Sport fishing has always been a popular pastime in Namibia. Surf fishing on the coast or hooking a tiger fish from one of the rivers in the north makes any angler’s heart beat faster. Enter a new trend: pond fishing, on “the moon” no less.

What used to be an old men’s sport, typically associated with an image of folding chairs, is a thing of the past. Goanikontes Oasis, actually a restaurant and café in the Moon Valley some 50 kilometres east of Swakopmund, is indeed an oasis. Freshwater fishing competitions are currently held there as an outdoor experience for the whole family to enjoy. Owner Dirkie Baard has created a tilapia pond for this very purpose.

“Sitting in your folding chair is pure relaxation”, says Matthias Henrichsen. Until something tugs at the end of your fishing line.

Previously the pond area was like a marsh, overgrown by a species of reed and only secured with a fence. But when Charl and René Baard (of Baard Transport in Walvis Bay) took over Goanikontes Oasis in August 2018, son Dirkie rolled up his sleeves. He cleared away the reed-like growth and excavated the ground. In the middle of the envisaged pond he left a small island and planted a palm tree there. After building a wall around the inner edge of the pond it was ready for the brackish underground water from the seasonal Swakop River to be pumped into it with a solar pump.

Soon enough the open water attracted animals and birds. “Out of nowhere, Black-necked Grebe paddled about on my pond one day, and 20 Egyptian Geese have made their home here,” Dirkie says.

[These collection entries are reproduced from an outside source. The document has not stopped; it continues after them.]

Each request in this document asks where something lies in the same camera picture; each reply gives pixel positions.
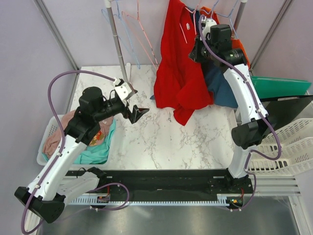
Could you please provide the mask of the red t shirt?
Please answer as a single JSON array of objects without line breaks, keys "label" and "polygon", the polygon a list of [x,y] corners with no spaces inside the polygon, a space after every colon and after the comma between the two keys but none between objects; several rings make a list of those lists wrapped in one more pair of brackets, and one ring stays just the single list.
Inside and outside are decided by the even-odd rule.
[{"label": "red t shirt", "polygon": [[195,37],[191,14],[185,4],[179,0],[169,1],[154,96],[156,107],[173,108],[174,118],[181,125],[188,122],[195,110],[214,103],[201,65],[188,57]]}]

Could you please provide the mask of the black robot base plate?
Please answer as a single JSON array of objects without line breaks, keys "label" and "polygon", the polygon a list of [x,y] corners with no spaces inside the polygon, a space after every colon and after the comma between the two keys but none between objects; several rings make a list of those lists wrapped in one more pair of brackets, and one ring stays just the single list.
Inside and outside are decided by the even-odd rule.
[{"label": "black robot base plate", "polygon": [[113,199],[217,199],[219,194],[251,194],[252,182],[248,176],[233,179],[226,169],[184,170],[103,170],[99,186],[122,183],[123,189],[110,186],[100,192],[109,192]]}]

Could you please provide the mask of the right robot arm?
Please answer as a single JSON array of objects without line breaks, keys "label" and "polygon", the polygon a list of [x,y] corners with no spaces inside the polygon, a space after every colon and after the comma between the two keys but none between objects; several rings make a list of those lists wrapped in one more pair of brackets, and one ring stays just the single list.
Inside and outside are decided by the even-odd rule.
[{"label": "right robot arm", "polygon": [[189,57],[198,63],[212,60],[221,69],[241,112],[241,125],[231,131],[235,151],[224,180],[225,189],[234,193],[247,178],[249,159],[257,145],[270,133],[278,136],[252,84],[244,51],[233,46],[230,26],[200,20],[199,33]]}]

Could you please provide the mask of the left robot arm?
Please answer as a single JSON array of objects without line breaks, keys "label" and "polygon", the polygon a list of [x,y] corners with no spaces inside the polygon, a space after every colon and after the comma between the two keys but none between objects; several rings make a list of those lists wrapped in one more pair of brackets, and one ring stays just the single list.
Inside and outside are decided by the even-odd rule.
[{"label": "left robot arm", "polygon": [[100,131],[100,122],[122,114],[131,123],[136,123],[146,108],[136,105],[129,109],[128,99],[136,90],[128,82],[114,87],[114,97],[105,99],[98,87],[89,87],[79,98],[79,107],[63,131],[65,135],[56,151],[39,175],[27,186],[18,187],[15,197],[42,220],[53,223],[62,214],[65,206],[80,195],[95,190],[103,192],[107,180],[100,169],[93,167],[82,176],[62,186],[61,181],[82,151]]}]

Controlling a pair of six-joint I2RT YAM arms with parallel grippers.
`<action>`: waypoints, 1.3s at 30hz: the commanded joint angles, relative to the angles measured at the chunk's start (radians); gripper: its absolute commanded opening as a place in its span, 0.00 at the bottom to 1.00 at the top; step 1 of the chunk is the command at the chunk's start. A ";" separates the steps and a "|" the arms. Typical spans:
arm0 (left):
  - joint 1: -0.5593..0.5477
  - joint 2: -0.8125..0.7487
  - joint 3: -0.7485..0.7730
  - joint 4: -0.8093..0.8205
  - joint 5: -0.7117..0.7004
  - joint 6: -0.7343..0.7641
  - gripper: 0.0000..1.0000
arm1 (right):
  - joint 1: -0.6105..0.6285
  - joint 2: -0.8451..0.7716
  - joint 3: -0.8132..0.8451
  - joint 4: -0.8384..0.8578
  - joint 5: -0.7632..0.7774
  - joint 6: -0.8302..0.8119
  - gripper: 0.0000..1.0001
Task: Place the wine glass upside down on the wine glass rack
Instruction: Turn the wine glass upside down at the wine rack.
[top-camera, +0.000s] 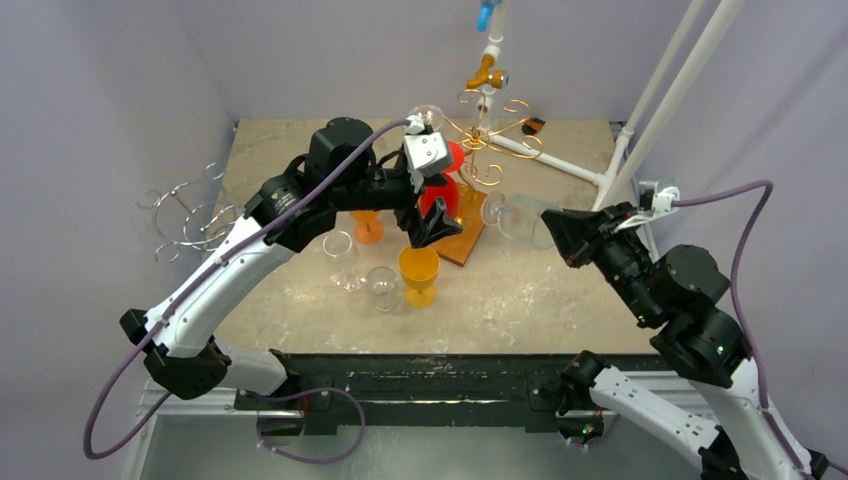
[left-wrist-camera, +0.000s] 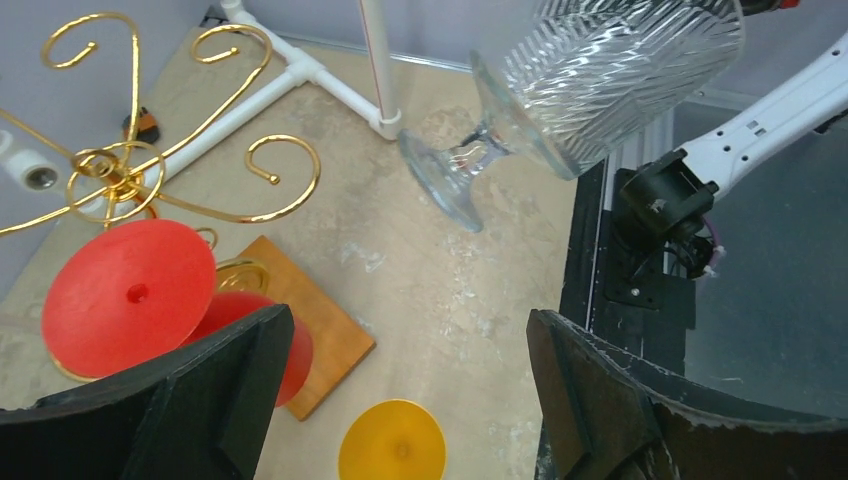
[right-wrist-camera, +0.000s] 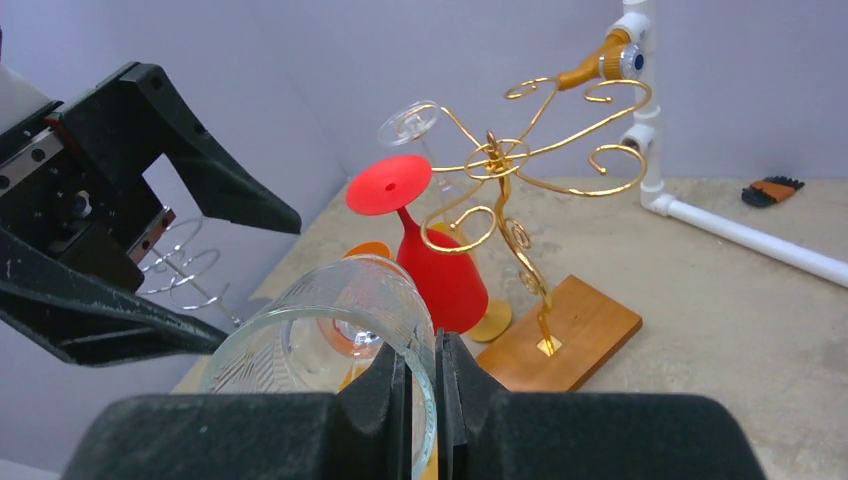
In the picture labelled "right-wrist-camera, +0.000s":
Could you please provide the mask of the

Four months after completing the pond, the young entrepreneur decided to add more life to the water. He bought 400 young tilapia.

Mark Nederlof has hooked a splendid specimen, but unfortunately it is too small.

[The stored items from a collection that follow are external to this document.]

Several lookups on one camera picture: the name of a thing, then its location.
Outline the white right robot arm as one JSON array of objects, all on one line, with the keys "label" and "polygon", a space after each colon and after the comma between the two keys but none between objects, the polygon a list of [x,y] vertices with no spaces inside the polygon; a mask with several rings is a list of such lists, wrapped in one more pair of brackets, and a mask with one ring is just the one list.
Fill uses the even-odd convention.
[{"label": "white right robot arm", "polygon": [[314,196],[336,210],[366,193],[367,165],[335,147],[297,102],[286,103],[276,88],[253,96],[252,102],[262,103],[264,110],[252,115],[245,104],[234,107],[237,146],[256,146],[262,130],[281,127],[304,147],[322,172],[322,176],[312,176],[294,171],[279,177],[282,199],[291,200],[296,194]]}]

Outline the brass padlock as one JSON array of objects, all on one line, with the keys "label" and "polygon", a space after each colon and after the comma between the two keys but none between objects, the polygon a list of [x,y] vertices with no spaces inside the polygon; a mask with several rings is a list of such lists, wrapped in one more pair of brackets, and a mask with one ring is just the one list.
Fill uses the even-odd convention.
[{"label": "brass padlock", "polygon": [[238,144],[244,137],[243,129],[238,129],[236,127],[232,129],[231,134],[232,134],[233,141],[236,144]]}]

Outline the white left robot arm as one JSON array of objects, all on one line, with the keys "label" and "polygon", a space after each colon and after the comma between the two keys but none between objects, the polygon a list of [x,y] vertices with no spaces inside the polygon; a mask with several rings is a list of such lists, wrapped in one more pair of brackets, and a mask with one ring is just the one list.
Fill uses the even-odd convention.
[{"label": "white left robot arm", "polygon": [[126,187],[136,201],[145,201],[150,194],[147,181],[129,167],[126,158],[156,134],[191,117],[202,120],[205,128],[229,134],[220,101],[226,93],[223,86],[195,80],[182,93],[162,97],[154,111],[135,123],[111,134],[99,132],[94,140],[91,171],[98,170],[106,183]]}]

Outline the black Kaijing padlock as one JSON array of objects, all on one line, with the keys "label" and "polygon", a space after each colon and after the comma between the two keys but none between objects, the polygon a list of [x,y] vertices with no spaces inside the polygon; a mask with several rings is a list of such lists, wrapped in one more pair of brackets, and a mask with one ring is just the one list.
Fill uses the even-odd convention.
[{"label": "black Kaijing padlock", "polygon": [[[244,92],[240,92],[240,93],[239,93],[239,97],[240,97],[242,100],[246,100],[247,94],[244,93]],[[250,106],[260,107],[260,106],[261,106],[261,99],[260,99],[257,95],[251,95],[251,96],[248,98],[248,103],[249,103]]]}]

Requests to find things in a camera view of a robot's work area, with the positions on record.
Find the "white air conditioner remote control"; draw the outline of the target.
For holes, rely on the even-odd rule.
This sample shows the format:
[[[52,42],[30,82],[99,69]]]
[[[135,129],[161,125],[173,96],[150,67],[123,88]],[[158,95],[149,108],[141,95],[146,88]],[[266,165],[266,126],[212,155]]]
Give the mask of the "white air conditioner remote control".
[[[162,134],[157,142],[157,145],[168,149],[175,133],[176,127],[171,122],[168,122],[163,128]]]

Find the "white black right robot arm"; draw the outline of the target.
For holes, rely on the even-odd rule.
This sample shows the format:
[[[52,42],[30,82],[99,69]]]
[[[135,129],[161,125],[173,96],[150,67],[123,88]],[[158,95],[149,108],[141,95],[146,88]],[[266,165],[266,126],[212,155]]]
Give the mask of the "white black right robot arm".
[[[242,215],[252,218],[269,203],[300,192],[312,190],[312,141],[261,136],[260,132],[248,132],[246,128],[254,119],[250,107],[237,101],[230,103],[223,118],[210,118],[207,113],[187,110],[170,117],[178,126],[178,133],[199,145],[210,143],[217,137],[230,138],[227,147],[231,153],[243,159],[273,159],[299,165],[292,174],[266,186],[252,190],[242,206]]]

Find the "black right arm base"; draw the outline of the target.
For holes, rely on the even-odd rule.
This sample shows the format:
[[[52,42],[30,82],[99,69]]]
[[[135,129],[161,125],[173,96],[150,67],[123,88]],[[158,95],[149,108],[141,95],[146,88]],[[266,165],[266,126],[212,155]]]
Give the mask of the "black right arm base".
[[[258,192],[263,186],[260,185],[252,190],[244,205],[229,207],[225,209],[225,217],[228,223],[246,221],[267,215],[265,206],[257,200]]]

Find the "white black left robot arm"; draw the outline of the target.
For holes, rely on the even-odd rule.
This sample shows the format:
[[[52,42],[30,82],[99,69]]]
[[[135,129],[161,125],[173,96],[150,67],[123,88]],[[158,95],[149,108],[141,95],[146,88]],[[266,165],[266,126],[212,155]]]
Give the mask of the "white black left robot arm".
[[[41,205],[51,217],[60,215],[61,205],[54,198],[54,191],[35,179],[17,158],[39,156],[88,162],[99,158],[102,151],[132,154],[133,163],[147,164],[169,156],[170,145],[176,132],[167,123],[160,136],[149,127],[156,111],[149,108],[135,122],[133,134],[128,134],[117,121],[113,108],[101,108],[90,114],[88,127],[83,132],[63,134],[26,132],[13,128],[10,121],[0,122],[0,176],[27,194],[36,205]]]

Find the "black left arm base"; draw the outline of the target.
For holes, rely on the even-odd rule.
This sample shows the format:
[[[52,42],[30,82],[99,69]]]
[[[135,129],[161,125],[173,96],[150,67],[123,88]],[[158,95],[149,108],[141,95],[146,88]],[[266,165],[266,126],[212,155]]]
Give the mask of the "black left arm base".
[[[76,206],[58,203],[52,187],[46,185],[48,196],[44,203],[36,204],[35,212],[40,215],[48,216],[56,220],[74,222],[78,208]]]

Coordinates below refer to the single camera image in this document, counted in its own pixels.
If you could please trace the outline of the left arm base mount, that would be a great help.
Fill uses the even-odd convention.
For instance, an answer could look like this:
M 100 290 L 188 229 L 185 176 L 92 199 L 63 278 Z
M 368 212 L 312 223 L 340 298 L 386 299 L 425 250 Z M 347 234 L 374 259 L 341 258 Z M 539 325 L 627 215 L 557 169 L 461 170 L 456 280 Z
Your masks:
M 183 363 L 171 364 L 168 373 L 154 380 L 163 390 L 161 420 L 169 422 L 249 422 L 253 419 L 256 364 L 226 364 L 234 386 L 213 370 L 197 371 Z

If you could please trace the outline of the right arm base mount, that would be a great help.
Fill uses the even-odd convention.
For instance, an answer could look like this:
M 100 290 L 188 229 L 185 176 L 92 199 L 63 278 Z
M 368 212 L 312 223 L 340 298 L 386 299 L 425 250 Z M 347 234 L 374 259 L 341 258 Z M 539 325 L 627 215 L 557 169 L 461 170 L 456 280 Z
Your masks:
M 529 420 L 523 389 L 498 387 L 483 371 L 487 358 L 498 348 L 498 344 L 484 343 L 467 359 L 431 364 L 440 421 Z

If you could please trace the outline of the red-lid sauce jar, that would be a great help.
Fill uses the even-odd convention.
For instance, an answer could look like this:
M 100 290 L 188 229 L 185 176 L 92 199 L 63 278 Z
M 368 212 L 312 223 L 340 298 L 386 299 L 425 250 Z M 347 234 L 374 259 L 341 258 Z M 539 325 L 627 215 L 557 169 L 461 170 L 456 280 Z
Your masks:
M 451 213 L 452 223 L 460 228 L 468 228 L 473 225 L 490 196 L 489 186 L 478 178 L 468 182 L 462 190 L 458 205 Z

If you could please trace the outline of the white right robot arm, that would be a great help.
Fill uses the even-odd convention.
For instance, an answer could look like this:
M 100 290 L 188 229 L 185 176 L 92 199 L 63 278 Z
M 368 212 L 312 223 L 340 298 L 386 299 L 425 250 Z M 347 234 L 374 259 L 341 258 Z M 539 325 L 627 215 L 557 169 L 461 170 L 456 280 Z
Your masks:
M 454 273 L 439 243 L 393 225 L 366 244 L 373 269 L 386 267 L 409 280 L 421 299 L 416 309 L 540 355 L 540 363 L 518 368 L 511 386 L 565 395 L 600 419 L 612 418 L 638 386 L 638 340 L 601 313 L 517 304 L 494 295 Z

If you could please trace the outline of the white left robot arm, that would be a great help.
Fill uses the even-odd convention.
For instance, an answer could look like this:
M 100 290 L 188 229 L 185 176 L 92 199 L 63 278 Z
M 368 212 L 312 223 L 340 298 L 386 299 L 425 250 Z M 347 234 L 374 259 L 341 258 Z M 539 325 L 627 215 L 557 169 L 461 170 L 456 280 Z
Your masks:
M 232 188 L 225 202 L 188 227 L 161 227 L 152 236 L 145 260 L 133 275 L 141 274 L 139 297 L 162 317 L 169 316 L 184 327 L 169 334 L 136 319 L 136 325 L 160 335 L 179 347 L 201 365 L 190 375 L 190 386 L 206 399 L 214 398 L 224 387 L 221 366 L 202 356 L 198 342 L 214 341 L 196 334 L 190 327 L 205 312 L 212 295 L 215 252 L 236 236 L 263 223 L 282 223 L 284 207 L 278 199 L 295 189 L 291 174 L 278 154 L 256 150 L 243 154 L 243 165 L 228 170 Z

This species of fish is a member of the cichlid family. Tilapia prefer water temperatures between 20 and 30 degrees for their habitat. Since the pond is not particularly deep, it quickly heats up in the sun – creating ideal aquaculture conditions for this type of fish, which is an omnivore. It can weigh up to six kilograms, depending on its habitat, and grow to a length of up to half a meter.

In order to maintain the biological balance, Dirkie drains the water to knee-deep every two months, catches the fish, counts them and puts the smallest into his breeding tanks before he fills up the pond again. “I came up with the idea to hold fishing competitions until tilapia breeding is well on its way and the fish is big enough for our Goanikontes kitchen”, he says.

Depending on the number of participants, the bank of the pond is divided into plots for the duration of the competition. A maximum of eleven teams are admitted. Three anglers per team cast their fishing rods for 40 minutes each in the section assigned to them, after which they switch places. Twelve large fish are marked for each competition. The anglers who catch them score extra points.

An outdoor experience for family, friends and spectators. Freshwater fishing competitions at the tilapia pond of Goanikontes Oasis are very popular.

The coastal anglers set off for their recreational sport at the desert oasis immediately after work on Friday afternoon. They leave the fog behind at the coast and enjoy the warmth and a campfire. The night is spent in a roof tent, caravan or somewhat more luxuriously in a Goanikontes bungalow or igloo accommodation. The next morning, bread is stuck on the fish hooks for bait, lines are cast, reeled in and cast again. Sit back in the folding chair and relax… until a fish bites and excitement takes over. Jubilant shouting from the angler who can show a fish, even just a small one, on the hook or in the fishing net. Each catch is measured and weighed and then carefully released back into the pond. Meditative silence? Out of place. Delighted cheers of good fishing! Which, of course, attract curious visitors from the restaurant and café.

“Well, do they bite?” A question that is meant nicely, but makes most freshwater anglers feel a little exasperated. Don’t you know that you can see whether something is happening at the small buoy? Well-meaning advice is also offered. “You are casting your line too close” or “you are casting too far!” Non-anglers know their stuff, for sure. The recreational angler just leans back in his folding chair. Whether fishing casually or competing, a fisherman keeps his cool – until something is thrashing on his line.